● **Activity**: From the data below, return the exact lines starting at the line containing "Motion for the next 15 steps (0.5" and ending at the line containing "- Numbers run", both included, and nothing else.

Stored data entries:
•••
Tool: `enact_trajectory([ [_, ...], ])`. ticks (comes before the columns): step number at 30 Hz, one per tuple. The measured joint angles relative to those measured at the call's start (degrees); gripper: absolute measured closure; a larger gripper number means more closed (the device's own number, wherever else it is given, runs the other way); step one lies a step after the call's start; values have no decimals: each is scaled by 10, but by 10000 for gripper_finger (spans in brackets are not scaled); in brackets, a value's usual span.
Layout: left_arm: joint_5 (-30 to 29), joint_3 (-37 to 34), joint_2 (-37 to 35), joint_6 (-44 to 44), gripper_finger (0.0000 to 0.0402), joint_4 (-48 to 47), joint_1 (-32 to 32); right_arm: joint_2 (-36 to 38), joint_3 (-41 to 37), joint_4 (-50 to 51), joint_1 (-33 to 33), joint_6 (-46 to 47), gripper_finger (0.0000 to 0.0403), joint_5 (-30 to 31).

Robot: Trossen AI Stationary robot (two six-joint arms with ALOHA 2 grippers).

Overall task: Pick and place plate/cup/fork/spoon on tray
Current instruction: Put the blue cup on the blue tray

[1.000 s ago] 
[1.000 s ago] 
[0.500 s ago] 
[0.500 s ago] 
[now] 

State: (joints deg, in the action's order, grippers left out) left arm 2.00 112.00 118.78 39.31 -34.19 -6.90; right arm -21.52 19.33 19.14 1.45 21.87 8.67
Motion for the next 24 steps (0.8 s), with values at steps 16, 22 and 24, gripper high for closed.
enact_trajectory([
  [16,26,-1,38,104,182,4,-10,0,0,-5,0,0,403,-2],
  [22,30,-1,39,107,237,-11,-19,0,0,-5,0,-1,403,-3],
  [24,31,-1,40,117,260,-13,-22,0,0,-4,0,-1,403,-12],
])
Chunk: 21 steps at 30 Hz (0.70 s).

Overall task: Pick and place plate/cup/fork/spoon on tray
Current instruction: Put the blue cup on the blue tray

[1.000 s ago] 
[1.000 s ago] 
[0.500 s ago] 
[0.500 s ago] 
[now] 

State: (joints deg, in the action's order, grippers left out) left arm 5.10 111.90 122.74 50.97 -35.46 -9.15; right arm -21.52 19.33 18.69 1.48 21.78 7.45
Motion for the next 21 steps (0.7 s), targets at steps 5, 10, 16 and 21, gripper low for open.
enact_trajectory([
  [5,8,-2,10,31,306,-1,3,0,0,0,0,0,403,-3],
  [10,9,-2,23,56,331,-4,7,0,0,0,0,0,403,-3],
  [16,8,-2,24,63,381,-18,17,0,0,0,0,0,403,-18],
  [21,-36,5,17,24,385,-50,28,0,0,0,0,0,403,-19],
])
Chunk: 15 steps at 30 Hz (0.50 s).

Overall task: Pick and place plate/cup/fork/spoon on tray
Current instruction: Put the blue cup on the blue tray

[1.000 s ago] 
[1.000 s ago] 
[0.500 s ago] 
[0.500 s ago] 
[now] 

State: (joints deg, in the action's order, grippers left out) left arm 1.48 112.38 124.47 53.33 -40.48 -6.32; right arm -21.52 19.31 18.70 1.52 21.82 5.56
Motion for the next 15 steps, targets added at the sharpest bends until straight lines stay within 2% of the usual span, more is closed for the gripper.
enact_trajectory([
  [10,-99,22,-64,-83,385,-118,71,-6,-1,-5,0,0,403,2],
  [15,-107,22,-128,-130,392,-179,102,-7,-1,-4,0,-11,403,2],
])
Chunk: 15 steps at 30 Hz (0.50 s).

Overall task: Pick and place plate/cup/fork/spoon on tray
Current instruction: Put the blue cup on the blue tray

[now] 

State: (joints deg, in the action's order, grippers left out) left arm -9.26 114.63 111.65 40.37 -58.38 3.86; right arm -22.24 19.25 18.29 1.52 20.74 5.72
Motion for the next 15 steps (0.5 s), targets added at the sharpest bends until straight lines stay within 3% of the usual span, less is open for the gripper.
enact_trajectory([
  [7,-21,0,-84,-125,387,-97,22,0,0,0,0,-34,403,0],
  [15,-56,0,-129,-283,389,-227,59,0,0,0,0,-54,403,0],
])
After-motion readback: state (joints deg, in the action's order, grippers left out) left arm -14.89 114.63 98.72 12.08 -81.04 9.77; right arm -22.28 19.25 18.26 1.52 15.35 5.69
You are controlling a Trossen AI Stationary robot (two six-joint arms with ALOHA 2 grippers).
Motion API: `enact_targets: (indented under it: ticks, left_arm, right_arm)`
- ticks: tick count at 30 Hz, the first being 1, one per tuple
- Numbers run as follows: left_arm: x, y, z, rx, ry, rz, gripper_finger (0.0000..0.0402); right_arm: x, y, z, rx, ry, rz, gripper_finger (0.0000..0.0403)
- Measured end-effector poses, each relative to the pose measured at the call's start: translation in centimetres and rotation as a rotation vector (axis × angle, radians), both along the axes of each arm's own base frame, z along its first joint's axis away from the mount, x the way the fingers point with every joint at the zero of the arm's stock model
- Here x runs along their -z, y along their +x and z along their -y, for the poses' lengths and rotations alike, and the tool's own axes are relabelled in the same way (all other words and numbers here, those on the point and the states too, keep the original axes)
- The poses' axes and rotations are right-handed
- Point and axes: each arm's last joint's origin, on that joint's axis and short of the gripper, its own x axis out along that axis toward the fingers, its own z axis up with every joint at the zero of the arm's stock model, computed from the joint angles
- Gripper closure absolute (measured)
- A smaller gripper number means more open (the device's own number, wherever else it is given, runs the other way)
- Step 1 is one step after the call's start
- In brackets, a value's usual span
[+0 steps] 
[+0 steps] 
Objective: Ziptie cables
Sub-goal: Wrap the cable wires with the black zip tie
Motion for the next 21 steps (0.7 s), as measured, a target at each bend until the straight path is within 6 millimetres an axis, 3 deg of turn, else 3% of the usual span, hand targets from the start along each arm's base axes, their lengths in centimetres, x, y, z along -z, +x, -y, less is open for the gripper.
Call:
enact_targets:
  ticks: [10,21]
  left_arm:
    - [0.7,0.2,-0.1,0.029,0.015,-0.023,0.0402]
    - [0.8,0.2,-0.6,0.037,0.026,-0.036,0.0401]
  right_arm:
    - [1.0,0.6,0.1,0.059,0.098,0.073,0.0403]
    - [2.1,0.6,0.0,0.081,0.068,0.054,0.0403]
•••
● **Solution to this task**:
Motion for the next 15 steps (0.5 s), targets added at the sharpest bends until straight lines stay within 3% of the usual span, less is open for the gripper.
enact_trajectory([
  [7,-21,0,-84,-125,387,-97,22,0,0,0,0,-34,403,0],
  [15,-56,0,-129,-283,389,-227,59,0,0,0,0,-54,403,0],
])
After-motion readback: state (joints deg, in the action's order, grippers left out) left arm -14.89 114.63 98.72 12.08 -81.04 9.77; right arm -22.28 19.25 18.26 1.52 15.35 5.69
You are controlling a Trossen AI Stationary robot (two six-joint arms with ALOHA 2 grippers).
Motion API: `enact_targets: (indented under it: ticks, left_arm, right_arm)`
- ticks: tick count at 30 Hz, the first being 1, one per tuple
- Numbers run as follows: left_arm: x, y, z, rx, ry, rz, gripper_finger (0.0000..0.0402); right_arm: x, y, z, rx, ry, rz, gripper_finger (0.0000..0.0403)

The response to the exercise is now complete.